By Jack Molitor
The Herald Bulletin
ANDERSON, Ind. —
Winter Storm Ion, which has dumped about a foot of snow on most of the state and encased the region in frigid, subzero temperatures for two days, has already been determined to be responsible for two deaths in Madison County.
Madison County Coroner Marian Dunnichay announced Tuesday that the body of 23-year-old Anderson resident Jordan Michael Hutton was found collapsed in the snow about 3 p.m. in the 2800 block of North County Road 350 West. Dunnichay said the cause of death was definitely weather-related.
“He last spoke with family members Sunday night. He left home in a car, which left the road for an unexplained reason, and was found on Cross Street. He was probably trying to walk back home and succumbed to the cold,” Dunnichay said.
Dunnichay said an autopsy cannot be done for at least two days, but that Hutton definitely died because of exposure to the cold.
“We estimate he had been exposed to the elements for 30 to 36 hours,” she said.
Hutton was the second storm-related death in the county since Sunday. The combination of the heavy snow and cold temperatures was also blamed for the death of 66-year-old David Garrett, who collapsed while shoveling snow. The Anderson man went outside Sunday night, and after some time, was found by his wife in the snow. He was transported to Community Hospital and pronounced dead of a heart-related issue at 6:17 p.m., according to Dunnichay.

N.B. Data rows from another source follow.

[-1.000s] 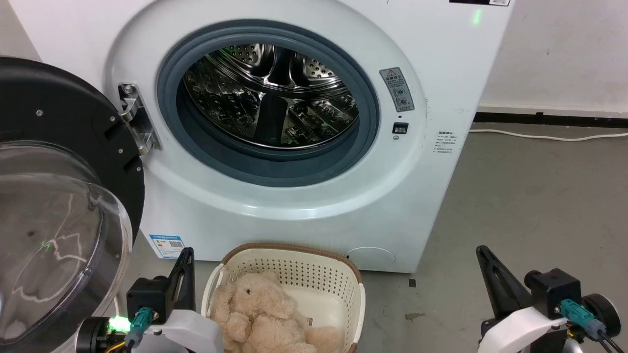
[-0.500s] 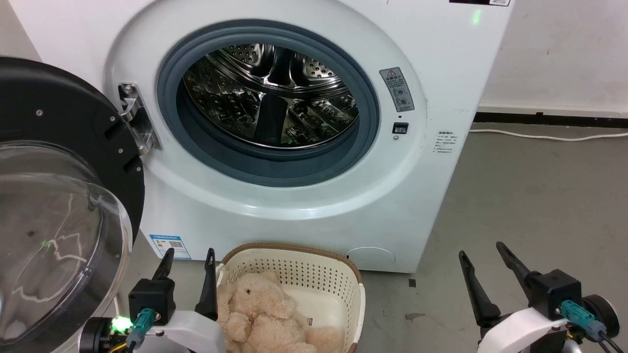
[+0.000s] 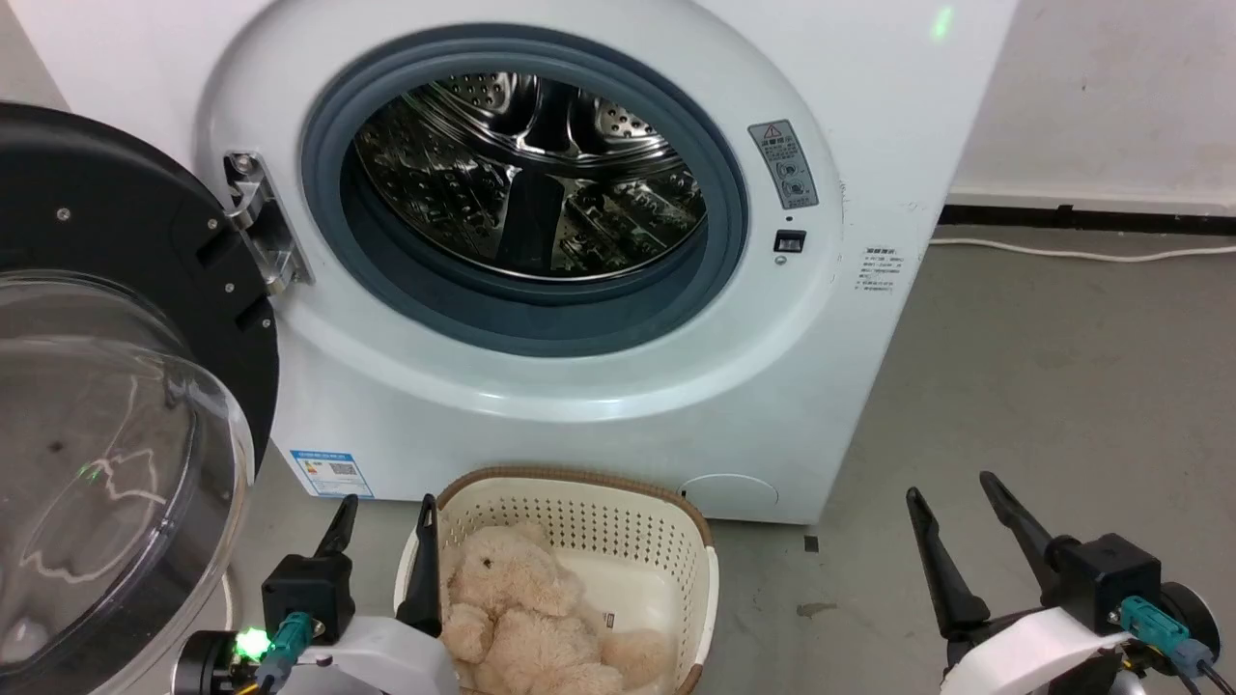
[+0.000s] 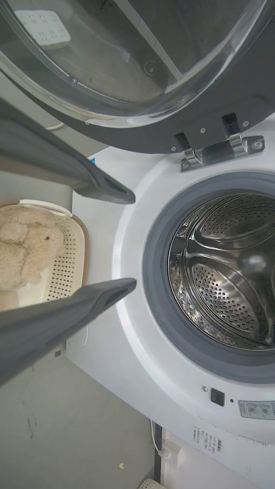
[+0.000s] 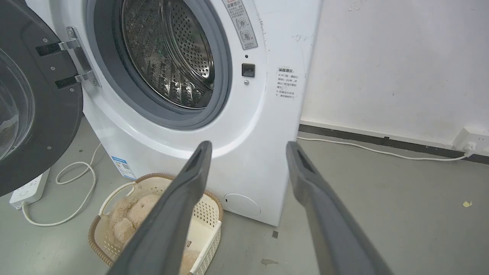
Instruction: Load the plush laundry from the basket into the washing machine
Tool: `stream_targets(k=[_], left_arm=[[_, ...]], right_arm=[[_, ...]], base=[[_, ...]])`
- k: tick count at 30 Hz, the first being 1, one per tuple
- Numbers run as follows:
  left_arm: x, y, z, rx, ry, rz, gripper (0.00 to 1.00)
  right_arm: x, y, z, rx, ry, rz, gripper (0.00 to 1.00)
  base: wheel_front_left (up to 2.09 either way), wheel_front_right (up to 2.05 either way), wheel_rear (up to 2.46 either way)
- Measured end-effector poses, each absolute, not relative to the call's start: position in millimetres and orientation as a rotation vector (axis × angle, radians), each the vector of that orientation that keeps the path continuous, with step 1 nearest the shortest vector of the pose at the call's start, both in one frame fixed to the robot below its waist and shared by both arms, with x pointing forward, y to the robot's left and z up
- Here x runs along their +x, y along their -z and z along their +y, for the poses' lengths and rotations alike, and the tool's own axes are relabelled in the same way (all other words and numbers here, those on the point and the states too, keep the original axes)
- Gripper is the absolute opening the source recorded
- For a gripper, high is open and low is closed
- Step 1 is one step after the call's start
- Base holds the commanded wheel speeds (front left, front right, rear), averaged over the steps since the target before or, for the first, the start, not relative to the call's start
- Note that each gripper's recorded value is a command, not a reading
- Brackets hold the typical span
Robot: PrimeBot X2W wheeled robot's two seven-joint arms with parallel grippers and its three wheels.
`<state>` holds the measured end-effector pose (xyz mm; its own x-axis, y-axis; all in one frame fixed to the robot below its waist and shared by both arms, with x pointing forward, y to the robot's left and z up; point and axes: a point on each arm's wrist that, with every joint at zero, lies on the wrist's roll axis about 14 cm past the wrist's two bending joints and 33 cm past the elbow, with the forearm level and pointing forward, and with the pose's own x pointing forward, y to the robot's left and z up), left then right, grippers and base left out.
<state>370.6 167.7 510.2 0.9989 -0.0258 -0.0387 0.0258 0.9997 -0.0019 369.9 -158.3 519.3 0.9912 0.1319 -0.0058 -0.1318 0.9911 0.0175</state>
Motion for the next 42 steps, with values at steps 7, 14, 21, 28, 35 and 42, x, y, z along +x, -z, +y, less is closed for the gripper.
stream_targets(k=[7, 14, 21, 28, 35, 42], left_arm=[[380.8, -496.5, 160.2, -0.021, 0.048, 0.082, 1.0], [401.5, -471.1, 144.4, -0.042, 0.095, 0.168, 1.0], [421.5, -436.5, 124.7, -0.037, 0.159, 0.282, 1.0], [433.4, -401.1, 109.2, -0.016, 0.216, 0.405, 1.0], [441.9, -361.7, 94.2, 0.031, 0.272, 0.552, 1.0], [446.7, -321.1, 89.5, 0.109, 0.315, 0.708, 1.0]], right_arm=[[373.5, -514.3, -162.0, 0.038, -0.12, 0.012, 1.0], [378.8, -501.4, -172.7, 0.069, -0.086, 0.038, 1.0], [383.6, -487.1, -185.1, 0.102, -0.045, 0.066, 1.0], [386.6, -473.7, -195.6, 0.132, -0.007, 0.092, 1.0], [392.4, -463.8, -206.0, 0.164, 0.03, 0.105, 1.0], [395.1, -449.8, -215.0, 0.192, 0.066, 0.129, 1.0]], base=[[0.0, 0.0, 0.0], [0.0, 0.0, 0.0], [0.0, 0.0, 0.0], [0.0, 0.0, 0.0], [0.0, 0.0, 0.0], [0.0, 0.0, 0.0]])
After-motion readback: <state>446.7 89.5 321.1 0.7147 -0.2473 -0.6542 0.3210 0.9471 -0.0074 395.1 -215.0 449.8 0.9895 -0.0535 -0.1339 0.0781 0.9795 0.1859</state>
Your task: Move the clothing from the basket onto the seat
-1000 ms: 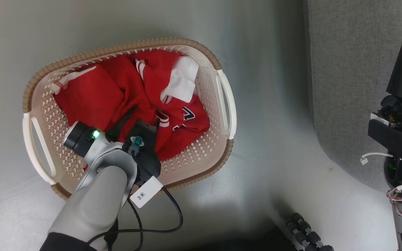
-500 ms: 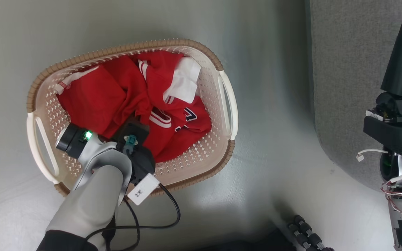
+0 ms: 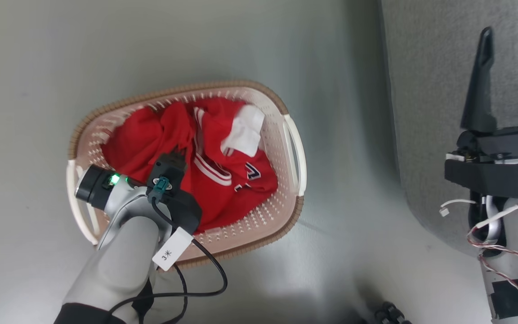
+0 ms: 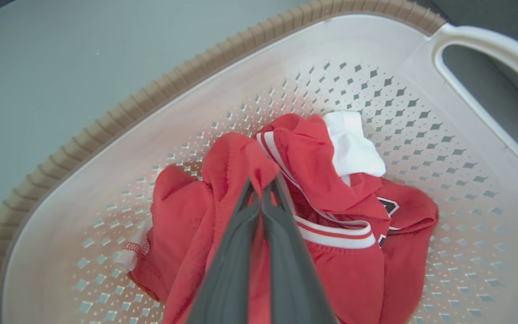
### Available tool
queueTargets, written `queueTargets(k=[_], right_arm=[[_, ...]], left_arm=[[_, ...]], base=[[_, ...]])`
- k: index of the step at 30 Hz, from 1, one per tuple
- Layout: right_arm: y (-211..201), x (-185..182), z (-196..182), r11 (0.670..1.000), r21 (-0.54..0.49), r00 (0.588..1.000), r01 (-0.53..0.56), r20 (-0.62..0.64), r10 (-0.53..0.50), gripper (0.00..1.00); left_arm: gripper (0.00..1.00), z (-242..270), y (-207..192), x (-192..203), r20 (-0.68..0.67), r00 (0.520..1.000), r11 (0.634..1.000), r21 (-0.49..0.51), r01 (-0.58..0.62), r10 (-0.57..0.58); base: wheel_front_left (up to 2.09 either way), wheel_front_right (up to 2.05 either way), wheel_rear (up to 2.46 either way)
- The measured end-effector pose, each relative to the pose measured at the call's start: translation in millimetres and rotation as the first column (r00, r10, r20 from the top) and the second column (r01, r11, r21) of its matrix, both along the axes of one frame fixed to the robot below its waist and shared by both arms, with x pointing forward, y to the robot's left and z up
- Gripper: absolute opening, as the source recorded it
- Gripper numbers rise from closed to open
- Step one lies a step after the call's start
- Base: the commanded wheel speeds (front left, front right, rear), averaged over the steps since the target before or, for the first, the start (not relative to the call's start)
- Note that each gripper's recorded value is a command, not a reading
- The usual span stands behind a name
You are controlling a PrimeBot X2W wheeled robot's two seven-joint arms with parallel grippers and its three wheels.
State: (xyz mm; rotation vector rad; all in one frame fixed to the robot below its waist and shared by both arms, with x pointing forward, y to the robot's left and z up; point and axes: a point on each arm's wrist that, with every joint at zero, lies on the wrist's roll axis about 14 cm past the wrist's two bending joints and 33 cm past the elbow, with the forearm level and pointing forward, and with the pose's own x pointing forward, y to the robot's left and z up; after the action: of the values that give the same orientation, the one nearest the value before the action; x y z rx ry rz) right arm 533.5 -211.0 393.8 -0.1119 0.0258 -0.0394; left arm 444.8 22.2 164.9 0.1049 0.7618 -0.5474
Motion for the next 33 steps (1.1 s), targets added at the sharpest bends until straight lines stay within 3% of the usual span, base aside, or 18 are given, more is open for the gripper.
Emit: queueTargets(k=[14, 23, 33], right_arm=[[20, -4, 33, 0.997, 0.043, 0.998, -0.058, 0.030, 0.057, 1.00], [36, -6, 58, 0.992, 0.090, 0.994, -0.087, 0.068, 0.081, 1.00], [52, -20, 87, 0.985, 0.117, 0.988, -0.129, 0.098, 0.118, 1.00]], left_arm=[[0.00, 105, -9, 39, 0.209, 0.977, 0.988, -0.156, -0.016, 0.049], [0.00, 175, -2, 61, 0.360, 0.928, 0.979, -0.204, -0.015, 0.090], [0.00, 265, 13, 76, 0.526, 0.835, 0.964, -0.264, -0.022, 0.163]], base=[[0.00, 0.00, 0.00], [0.00, 0.00, 0.00], [0.00, 0.00, 0.00]])
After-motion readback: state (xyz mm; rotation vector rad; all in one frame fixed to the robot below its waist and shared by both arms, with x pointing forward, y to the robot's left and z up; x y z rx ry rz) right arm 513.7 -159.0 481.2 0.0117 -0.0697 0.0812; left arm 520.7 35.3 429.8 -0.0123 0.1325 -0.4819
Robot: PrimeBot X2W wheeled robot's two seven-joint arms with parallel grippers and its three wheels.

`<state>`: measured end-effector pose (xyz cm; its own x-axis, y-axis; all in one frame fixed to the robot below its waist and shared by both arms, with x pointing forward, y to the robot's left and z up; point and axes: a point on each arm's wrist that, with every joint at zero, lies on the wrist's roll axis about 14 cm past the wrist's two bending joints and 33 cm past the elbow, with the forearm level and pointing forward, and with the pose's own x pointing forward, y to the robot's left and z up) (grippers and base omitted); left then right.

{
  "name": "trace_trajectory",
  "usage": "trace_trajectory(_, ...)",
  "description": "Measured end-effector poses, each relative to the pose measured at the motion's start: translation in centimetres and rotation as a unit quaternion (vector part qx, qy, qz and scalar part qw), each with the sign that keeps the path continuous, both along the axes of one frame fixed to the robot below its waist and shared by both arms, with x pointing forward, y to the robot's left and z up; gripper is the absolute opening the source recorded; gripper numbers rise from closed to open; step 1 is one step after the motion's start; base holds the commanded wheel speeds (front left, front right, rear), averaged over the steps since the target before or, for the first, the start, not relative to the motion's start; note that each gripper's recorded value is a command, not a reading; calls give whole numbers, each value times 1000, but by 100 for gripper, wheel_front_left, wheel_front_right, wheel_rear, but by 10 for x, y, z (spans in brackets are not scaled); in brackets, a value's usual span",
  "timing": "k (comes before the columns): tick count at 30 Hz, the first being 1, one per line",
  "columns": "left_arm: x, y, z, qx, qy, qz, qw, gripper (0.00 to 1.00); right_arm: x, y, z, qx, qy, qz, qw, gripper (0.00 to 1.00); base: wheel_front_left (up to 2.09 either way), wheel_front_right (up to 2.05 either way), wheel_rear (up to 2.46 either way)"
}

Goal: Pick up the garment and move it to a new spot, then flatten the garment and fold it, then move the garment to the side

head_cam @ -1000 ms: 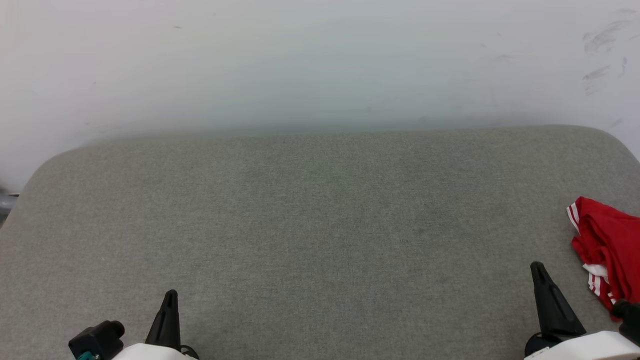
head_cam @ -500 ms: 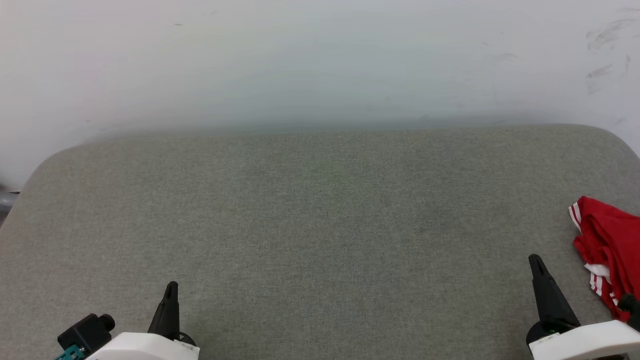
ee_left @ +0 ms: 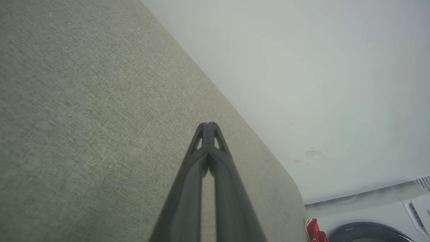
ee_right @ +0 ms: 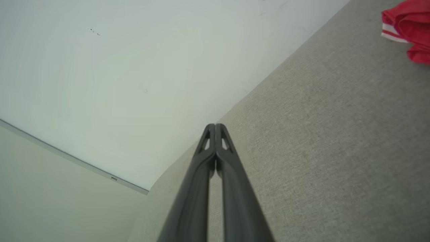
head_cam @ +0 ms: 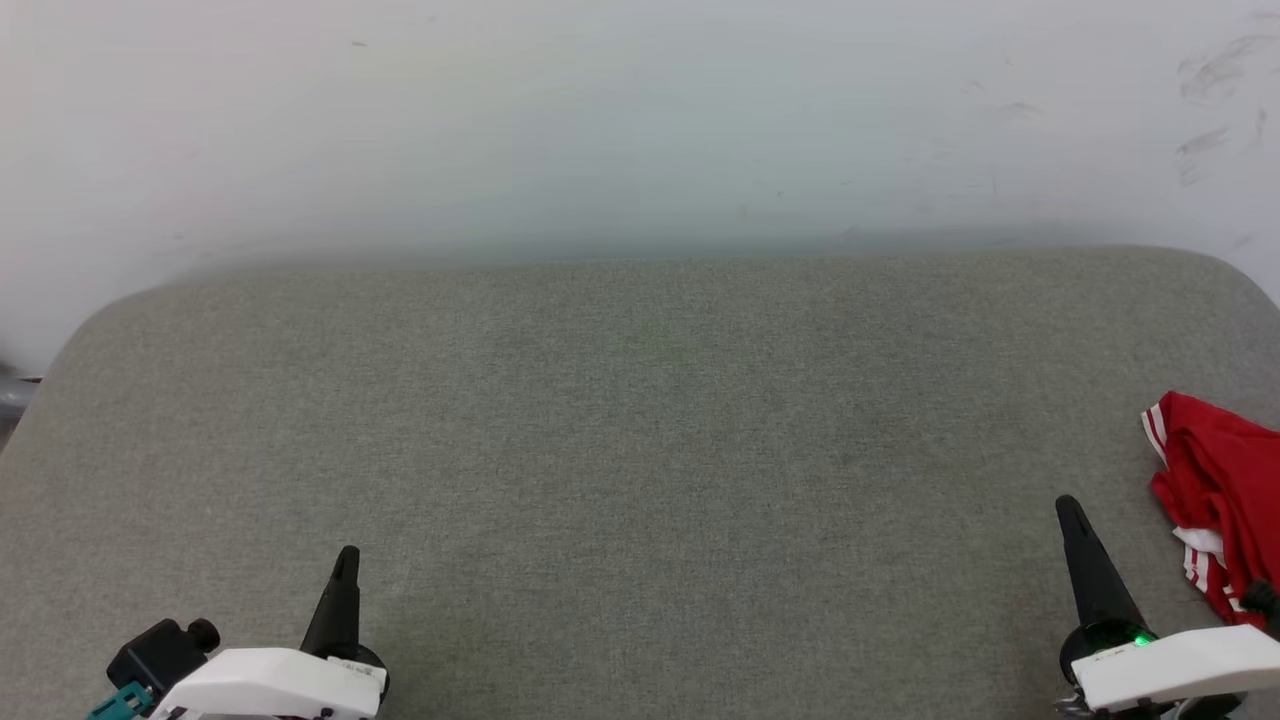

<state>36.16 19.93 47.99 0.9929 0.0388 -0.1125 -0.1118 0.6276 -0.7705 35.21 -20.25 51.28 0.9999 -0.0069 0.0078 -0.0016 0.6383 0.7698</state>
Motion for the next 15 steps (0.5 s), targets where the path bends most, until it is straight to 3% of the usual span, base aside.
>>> trace_trajectory(15, 6, 0, 3, -87, -5, 3, 996, 0, 8, 0, -3, 87, 3, 1, 996, 0, 0, 0, 0)
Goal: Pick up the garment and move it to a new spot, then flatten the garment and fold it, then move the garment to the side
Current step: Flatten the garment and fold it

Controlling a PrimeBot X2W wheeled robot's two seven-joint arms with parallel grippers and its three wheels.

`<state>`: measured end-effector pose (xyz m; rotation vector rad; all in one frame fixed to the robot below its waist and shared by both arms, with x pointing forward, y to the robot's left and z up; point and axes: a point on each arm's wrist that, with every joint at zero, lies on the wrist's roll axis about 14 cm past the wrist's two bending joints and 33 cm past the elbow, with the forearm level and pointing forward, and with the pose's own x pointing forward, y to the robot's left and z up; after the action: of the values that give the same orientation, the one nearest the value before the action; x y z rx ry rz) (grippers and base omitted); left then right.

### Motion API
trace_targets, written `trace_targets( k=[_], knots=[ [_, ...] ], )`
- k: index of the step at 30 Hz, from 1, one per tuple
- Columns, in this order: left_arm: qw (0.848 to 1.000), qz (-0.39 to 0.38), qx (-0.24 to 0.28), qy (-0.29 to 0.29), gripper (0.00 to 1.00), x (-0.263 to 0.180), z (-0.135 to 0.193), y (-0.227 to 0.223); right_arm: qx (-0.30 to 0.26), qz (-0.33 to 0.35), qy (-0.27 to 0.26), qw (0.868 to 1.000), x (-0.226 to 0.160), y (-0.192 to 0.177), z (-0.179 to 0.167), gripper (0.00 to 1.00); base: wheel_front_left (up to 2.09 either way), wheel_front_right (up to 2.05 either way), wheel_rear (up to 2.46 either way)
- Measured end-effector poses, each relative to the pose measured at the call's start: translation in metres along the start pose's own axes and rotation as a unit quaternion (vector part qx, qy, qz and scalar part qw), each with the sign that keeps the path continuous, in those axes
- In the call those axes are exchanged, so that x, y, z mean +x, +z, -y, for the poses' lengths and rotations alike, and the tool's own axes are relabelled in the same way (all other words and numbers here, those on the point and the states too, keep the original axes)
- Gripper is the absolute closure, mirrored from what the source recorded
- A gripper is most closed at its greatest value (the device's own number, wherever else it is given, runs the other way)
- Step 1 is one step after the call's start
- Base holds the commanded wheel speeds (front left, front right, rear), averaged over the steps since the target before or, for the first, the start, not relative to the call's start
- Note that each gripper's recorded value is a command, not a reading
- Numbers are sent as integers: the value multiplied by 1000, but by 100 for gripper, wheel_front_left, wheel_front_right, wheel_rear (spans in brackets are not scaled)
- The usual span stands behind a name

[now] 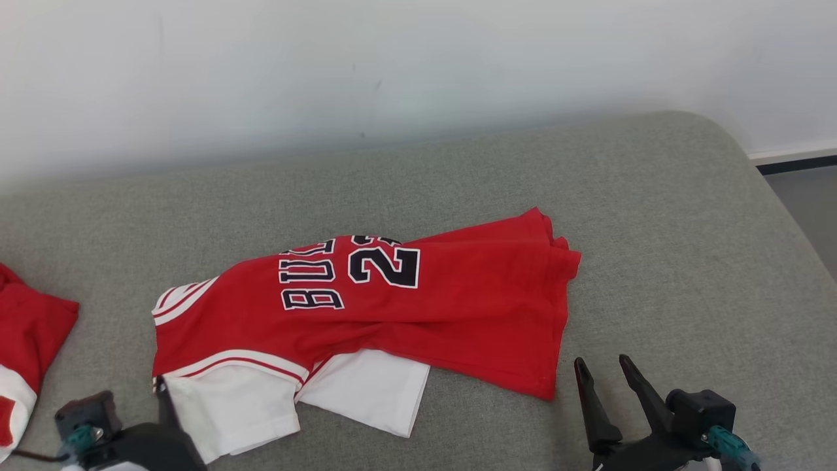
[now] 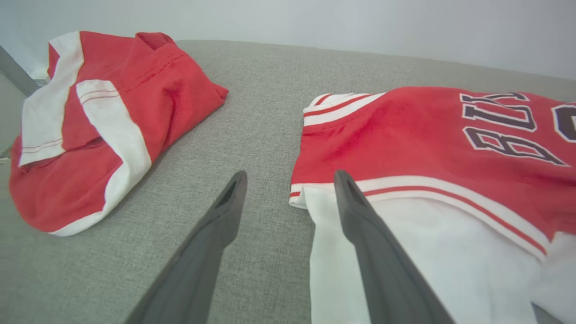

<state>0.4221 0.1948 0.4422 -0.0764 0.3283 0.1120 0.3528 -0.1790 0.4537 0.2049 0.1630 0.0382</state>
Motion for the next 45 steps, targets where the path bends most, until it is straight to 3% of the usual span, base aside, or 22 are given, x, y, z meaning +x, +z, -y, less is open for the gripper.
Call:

“It was early in the evening, so it wasn’t so much the temperature as the weight of the snow and the strain on his heart,” Dunnichay said. “Unless you’re in good shape, it’s not the safest thing to be done. It’s heavier than most people think, and it was still below freezing, so that puts an extra strain on your respiratory system. I’d say it was definitely weather-related.”
A third death isn’t believed to be directly related to the weather. On Sunday, 45-year-old David Hurd of Anderson was found on a back porch enclosure at his home in the 2000 block of Fletcher Street. While the porch was cold because of the outside temperatures, Dunnichay said the death was ruled natural because Hurd had a deadly heart attack before anything weather-related could happen.
Since the start of the storm, the emergency room at St. Vincent Anderson Regional Hospital has been very busy, said St. Vincent spokeswoman Marlene Carey. The hospital has handled 11 fall injuries and one cardiac incident since the start of the storm.
In the wake of the deaths, county officials are urging residents to exercise caution, even as temperatures rise throughout the week. Madison County Emergency Management Agency spokesman Todd Harmeson said anyone who shovels snow should take regular breaks, and if you don’t need to be outside, you shouldn’t be.
Anderson Police Department spokesman Joel Sandefur said that if you go outside for any reason, you should let someone else know so they can check on you quickly.
“Even if you’re just going across the street, make sure someone knows you’re out in case you fall or get hurt. Pace yourself outside,” Sandefur said.